Reviewer #2 (Public Review):
The authors present the OpenApePose database constituting a collection of over 70000 ape images which will be important for many applications within primatology and the behavioural sciences. The authors have also rigorously tested the utility of this database in comparison to available Pose image databases for monkeys and humans to clearly demonstrate its solid potential. However, the variation in the database with regards to individuals, background, source/setting is not clearly articulated and would be beneficial information for those wishing to make use of this resource in the future. At present, there is also a lack of clarity as to how this image database can be extrapolated to aid video data analyses which would be highly beneficial as well.
I have two major concerns with regard to the manuscript as it currently stands which I think if addressed would aid the clarity and utility of this database for readers.
1. Human annotators are mentioned as doing the 16 landmarks manually for all images but there is no assessment of inter-observer reliability or the such. I think something to this end is currently missing, along with how many annotators there were. This will be essential for others to know who may want to use this database in the future.
Relevant to this comment, in your description of the database, a table or such could be included, providing the number of images from each source/setting per species and/or number of individuals. Something to give a brief overview of the variation beyond species. (subspecies would also be of benefit for example).
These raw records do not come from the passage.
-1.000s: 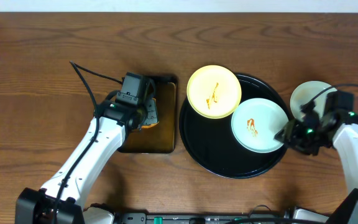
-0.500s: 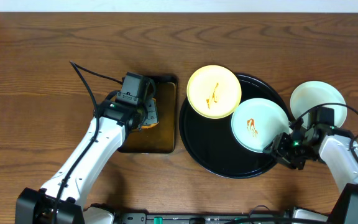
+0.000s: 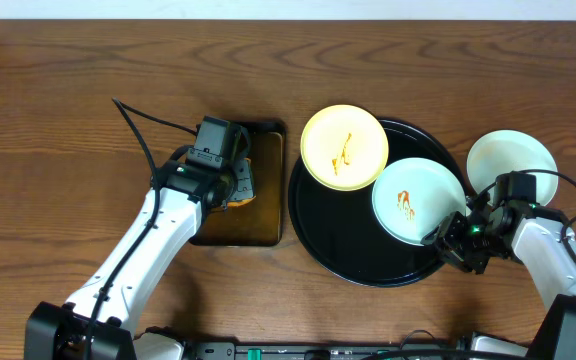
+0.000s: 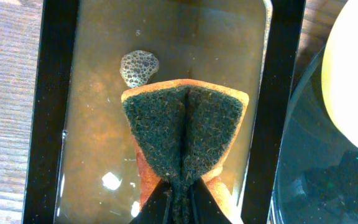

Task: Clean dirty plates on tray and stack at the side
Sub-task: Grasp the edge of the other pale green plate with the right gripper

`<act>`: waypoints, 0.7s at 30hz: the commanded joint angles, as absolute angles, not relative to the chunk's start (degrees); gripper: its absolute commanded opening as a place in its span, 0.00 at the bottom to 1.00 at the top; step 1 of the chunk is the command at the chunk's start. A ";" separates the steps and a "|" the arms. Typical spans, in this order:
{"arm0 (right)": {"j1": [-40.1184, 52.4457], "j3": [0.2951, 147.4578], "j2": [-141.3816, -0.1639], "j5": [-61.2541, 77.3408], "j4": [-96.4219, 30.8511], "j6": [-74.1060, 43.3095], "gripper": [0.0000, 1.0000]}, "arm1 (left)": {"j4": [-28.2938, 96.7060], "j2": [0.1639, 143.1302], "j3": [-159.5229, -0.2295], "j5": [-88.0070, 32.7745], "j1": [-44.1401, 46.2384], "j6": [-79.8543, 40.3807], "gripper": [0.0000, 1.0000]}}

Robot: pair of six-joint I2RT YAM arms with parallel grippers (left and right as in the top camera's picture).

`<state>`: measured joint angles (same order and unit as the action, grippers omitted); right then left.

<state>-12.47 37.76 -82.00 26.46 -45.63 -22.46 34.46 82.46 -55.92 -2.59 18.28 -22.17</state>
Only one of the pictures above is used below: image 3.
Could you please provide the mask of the light blue plate front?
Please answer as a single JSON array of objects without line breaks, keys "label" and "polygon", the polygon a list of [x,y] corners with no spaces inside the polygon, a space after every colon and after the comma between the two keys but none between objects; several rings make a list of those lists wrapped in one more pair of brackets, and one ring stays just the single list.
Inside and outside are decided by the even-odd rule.
[{"label": "light blue plate front", "polygon": [[493,131],[478,139],[468,153],[466,169],[477,193],[498,175],[511,171],[558,171],[554,157],[541,142],[515,130]]}]

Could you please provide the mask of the orange green sponge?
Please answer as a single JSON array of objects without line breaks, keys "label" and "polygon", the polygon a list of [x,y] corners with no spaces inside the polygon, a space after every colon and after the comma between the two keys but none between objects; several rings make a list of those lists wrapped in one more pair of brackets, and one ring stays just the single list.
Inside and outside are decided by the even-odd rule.
[{"label": "orange green sponge", "polygon": [[256,196],[251,160],[244,158],[234,163],[232,175],[233,189],[227,199],[227,206],[237,207],[251,202]]}]

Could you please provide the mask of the light blue plate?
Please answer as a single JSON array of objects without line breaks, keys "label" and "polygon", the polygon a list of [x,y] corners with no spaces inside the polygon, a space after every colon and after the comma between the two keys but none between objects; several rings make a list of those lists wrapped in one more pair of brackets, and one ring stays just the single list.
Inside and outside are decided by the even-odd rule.
[{"label": "light blue plate", "polygon": [[541,142],[515,130],[493,131],[478,139],[468,153],[466,169],[477,193],[498,175],[511,171],[558,171],[554,157]]},{"label": "light blue plate", "polygon": [[382,228],[413,246],[420,246],[448,215],[466,213],[466,195],[457,177],[440,163],[418,157],[386,166],[371,200]]}]

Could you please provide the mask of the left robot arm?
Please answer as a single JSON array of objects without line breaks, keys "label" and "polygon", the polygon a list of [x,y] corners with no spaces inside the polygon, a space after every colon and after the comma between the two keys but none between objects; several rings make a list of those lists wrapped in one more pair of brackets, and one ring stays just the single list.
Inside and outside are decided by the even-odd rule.
[{"label": "left robot arm", "polygon": [[136,337],[142,312],[181,248],[213,210],[254,197],[247,158],[210,167],[188,159],[153,171],[134,222],[93,276],[61,305],[40,303],[25,328],[27,359],[179,359],[166,335]]}]

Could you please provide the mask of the yellow plate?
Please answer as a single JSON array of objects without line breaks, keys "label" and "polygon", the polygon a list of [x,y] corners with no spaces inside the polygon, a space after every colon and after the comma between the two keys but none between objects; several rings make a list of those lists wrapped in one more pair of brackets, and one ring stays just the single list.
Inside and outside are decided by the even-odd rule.
[{"label": "yellow plate", "polygon": [[373,183],[389,153],[384,127],[368,111],[332,105],[315,113],[300,140],[302,162],[325,187],[355,191]]}]

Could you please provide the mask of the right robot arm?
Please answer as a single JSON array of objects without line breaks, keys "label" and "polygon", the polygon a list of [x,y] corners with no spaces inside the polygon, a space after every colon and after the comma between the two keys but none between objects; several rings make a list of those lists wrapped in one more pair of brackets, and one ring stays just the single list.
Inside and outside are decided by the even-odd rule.
[{"label": "right robot arm", "polygon": [[468,216],[428,216],[417,231],[421,244],[464,272],[482,273],[492,257],[522,263],[547,308],[525,356],[576,359],[576,241],[570,224],[558,210],[511,201]]}]
2. You mention around line 195 that you used a specific function for splitting up the dataset into training, validation, and test but there is no information given as to whether this was simply random or if an attempt to balance across species, individuals, background/source was made. I would actually think that a balanced approach would be more appropriate/useful here so whether or not this was done, and the reasoning behind that must be justified.
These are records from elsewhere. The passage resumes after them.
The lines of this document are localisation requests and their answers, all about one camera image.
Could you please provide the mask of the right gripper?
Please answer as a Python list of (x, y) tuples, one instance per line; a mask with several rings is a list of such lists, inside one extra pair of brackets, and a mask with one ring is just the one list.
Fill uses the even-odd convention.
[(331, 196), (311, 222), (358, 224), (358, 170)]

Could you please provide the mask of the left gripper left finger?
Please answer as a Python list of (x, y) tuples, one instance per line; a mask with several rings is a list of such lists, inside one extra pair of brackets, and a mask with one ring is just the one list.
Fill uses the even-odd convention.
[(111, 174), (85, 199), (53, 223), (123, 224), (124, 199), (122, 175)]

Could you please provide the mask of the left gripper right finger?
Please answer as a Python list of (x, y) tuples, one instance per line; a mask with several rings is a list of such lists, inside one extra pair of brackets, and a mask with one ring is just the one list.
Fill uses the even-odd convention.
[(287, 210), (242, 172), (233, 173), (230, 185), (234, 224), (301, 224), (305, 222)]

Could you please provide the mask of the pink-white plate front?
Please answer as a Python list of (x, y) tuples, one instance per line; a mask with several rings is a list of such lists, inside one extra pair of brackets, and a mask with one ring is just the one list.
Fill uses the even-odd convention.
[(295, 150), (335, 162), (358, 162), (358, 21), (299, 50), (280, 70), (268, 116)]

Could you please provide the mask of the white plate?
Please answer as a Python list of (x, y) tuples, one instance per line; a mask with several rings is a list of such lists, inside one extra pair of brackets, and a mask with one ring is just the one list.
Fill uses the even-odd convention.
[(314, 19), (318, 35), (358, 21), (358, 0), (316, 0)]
This is especially relevant given that in one test you report balancing across species (for the sample size subsampling procedure).
And another perhaps major concern that I think should also be addressed somewhere is the fact that this is an image database tested on images while the abstract and manuscript mention the importance of pose estimation for video datasets, yet the current manuscript does not provide any clear test of video datasets nor engage with the practicalities associated with using this image-based database for applications to video datasets. Somewhere this needs to be added to clarify its practical utility.